Data segment:
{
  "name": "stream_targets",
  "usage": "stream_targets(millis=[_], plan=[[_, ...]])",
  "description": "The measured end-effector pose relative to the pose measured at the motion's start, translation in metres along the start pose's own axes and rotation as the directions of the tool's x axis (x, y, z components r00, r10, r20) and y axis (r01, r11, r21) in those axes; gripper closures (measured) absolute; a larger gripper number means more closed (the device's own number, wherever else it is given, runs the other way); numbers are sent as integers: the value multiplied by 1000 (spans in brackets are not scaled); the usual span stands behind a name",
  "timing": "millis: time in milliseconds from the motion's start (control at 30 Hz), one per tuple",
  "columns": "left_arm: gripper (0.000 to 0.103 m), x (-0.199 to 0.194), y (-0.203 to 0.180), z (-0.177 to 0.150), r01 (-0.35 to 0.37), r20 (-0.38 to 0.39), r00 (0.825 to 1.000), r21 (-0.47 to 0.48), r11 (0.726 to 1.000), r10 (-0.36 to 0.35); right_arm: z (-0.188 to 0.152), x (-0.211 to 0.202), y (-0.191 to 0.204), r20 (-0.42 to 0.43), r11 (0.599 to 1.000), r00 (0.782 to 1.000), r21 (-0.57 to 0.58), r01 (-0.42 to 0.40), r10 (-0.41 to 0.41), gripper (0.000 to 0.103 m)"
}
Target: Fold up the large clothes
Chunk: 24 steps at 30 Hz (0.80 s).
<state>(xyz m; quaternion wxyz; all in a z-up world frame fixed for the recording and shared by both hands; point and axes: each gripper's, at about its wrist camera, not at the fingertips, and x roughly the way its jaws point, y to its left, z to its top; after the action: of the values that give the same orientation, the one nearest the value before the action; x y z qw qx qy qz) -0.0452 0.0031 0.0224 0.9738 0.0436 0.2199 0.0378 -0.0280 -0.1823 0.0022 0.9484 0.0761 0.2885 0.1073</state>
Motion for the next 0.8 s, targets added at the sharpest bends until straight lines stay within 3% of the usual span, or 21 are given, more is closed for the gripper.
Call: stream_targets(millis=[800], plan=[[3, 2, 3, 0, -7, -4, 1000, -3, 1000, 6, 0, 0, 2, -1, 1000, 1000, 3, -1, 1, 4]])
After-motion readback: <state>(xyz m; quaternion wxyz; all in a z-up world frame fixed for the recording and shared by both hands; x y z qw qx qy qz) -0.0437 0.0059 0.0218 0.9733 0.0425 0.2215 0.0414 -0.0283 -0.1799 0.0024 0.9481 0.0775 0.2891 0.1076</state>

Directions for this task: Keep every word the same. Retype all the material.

Output of the task:
{
  "name": "stream_targets",
  "usage": "stream_targets(millis=[_], plan=[[_, ...]])",
  "description": "The measured end-effector pose relative to the pose measured at the motion's start, translation in metres along the start pose's own axes and rotation as the directions of the tool's x axis (x, y, z components r00, r10, r20) and y axis (r01, r11, r21) in those axes; gripper closures (measured) absolute; a larger gripper number means more closed (the device's own number, wherever else it is given, runs the other way); numbers are sent as integers: the value multiplied by 1000 (spans in brackets are not scaled); the usual span stands behind a name",
  "timing": "millis: time in milliseconds from the motion's start (control at 30 Hz), one per tuple",
  "columns": "left_arm: gripper (0.000 to 0.103 m), x (-0.199 to 0.194), y (-0.203 to 0.180), z (-0.177 to 0.150), r01 (-0.35 to 0.37), r20 (-0.38 to 0.39), r00 (0.825 to 1.000), r21 (-0.47 to 0.48), r11 (0.726 to 1.000), r10 (-0.36 to 0.35); right_arm: z (-0.188 to 0.152), x (-0.211 to 0.202), y (-0.191 to 0.204), r20 (-0.42 to 0.43), r11 (0.599 to 1.000), r00 (0.782 to 1.000), r21 (-0.57 to 0.58), r01 (-0.42 to 0.40), r10 (-0.41 to 0.41), gripper (0.000 to 0.103 m)"
}
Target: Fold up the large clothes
Chunk: 24 steps at 30 Hz (0.80 s).
<state>(xyz m; quaternion wxyz; all in a z-up world frame fixed for the recording and shared by both hands; point and axes: each gripper's, at about its wrist camera, not at the fingertips, and x roughly the way its jaws point, y to its left, z to its top; after the action: of the values that give the same orientation, the one nearest the value before the action; x y z qw qx qy qz) -0.0452 0.0031 0.0224 0.9738 0.0436 0.2199 0.0378 -0.0280 -0.1823 0.0022 0.9484 0.0761 0.2885 0.1073</state>
Motion for the next 0.8 s, targets added at the sharpest bends until straight lines stay within 3% of the usual span, or 21 are given, more is closed for the gripper.
Call: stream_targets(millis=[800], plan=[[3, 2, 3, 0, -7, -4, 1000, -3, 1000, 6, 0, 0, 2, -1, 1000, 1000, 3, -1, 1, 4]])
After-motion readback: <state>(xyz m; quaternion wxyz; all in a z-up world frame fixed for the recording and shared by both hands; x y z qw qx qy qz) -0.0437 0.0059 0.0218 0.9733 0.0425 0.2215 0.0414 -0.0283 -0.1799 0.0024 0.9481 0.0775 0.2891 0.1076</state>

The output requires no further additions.